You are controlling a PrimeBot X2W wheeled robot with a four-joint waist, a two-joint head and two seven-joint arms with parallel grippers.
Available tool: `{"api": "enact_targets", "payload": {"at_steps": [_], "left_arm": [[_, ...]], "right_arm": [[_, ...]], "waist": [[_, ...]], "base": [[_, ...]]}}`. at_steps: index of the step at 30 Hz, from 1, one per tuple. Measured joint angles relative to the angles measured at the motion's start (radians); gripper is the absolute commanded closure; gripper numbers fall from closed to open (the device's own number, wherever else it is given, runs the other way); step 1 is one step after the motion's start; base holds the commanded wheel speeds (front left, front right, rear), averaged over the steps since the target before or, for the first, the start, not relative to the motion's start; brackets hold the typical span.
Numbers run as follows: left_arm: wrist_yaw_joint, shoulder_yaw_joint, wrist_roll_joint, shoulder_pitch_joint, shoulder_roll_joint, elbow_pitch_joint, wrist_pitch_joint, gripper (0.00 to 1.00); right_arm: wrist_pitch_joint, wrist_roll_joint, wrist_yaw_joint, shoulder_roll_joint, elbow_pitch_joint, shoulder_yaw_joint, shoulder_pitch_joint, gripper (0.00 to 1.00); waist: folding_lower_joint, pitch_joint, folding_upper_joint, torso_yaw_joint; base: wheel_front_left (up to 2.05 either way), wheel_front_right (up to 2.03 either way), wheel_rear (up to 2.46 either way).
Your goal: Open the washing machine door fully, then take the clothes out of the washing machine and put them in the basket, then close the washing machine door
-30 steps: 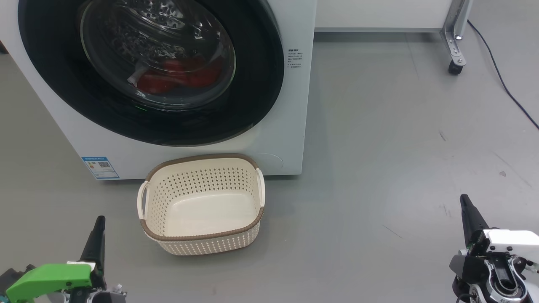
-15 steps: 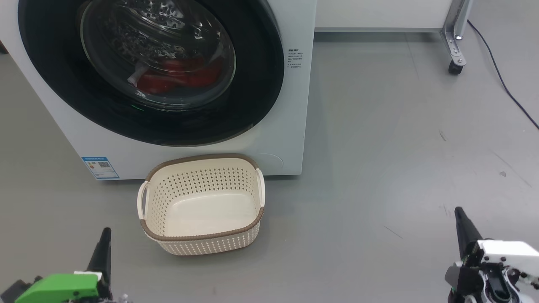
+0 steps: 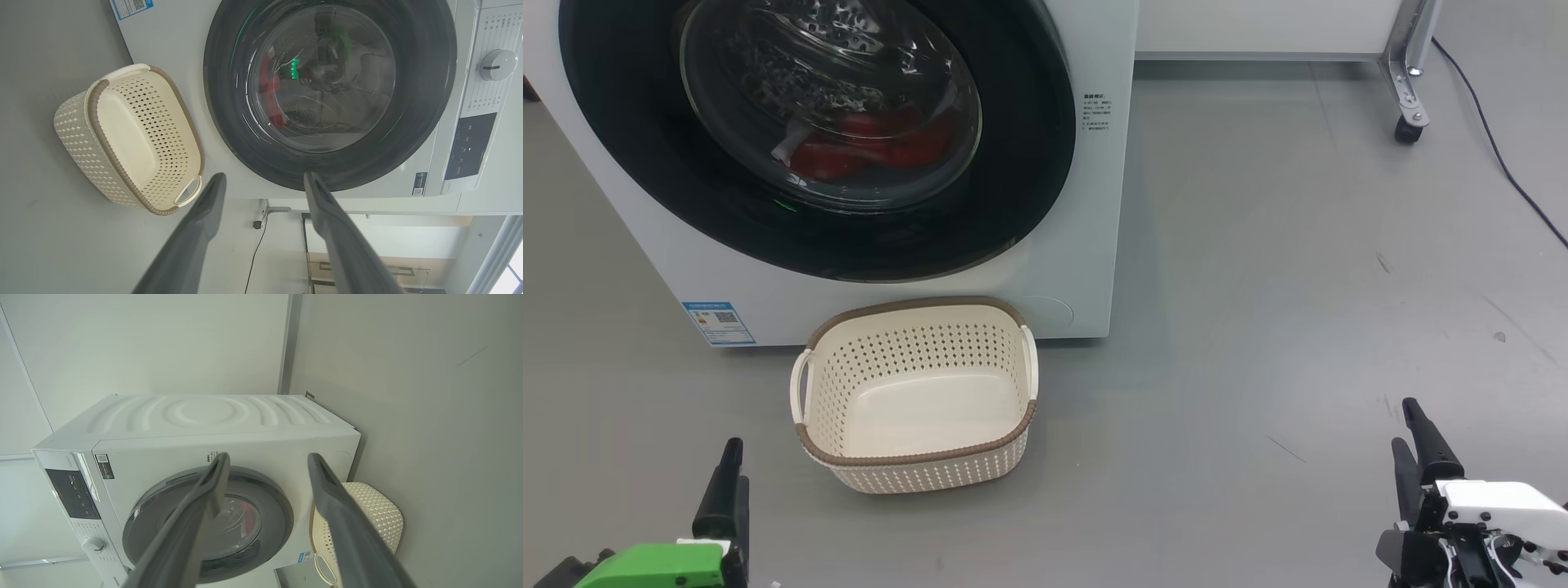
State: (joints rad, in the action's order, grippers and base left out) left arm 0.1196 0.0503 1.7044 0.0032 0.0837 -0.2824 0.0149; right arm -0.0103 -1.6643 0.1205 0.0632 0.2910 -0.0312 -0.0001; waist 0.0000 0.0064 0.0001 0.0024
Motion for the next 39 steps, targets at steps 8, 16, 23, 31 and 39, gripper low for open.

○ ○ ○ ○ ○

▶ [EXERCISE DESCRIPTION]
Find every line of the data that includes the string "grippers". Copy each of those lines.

▶ [RESULT OF THIS TASK]
You are controlling a PrimeBot X2W wheeled robot with a four-joint waist, a two-joint head and two seven-joint arms with parallel grippers.
State: (joints rad, in the action's order, grippers and base left out) left arm 0.1196 0.0503 1.7044 0.0032 0.0837 -0.2824 0.0149; right arm -0.0103 -1.6643 0.1205 0.0632 0.2910 -0.0312 -0.0001; waist 0.0000 0.0064 0.0001 0.0024

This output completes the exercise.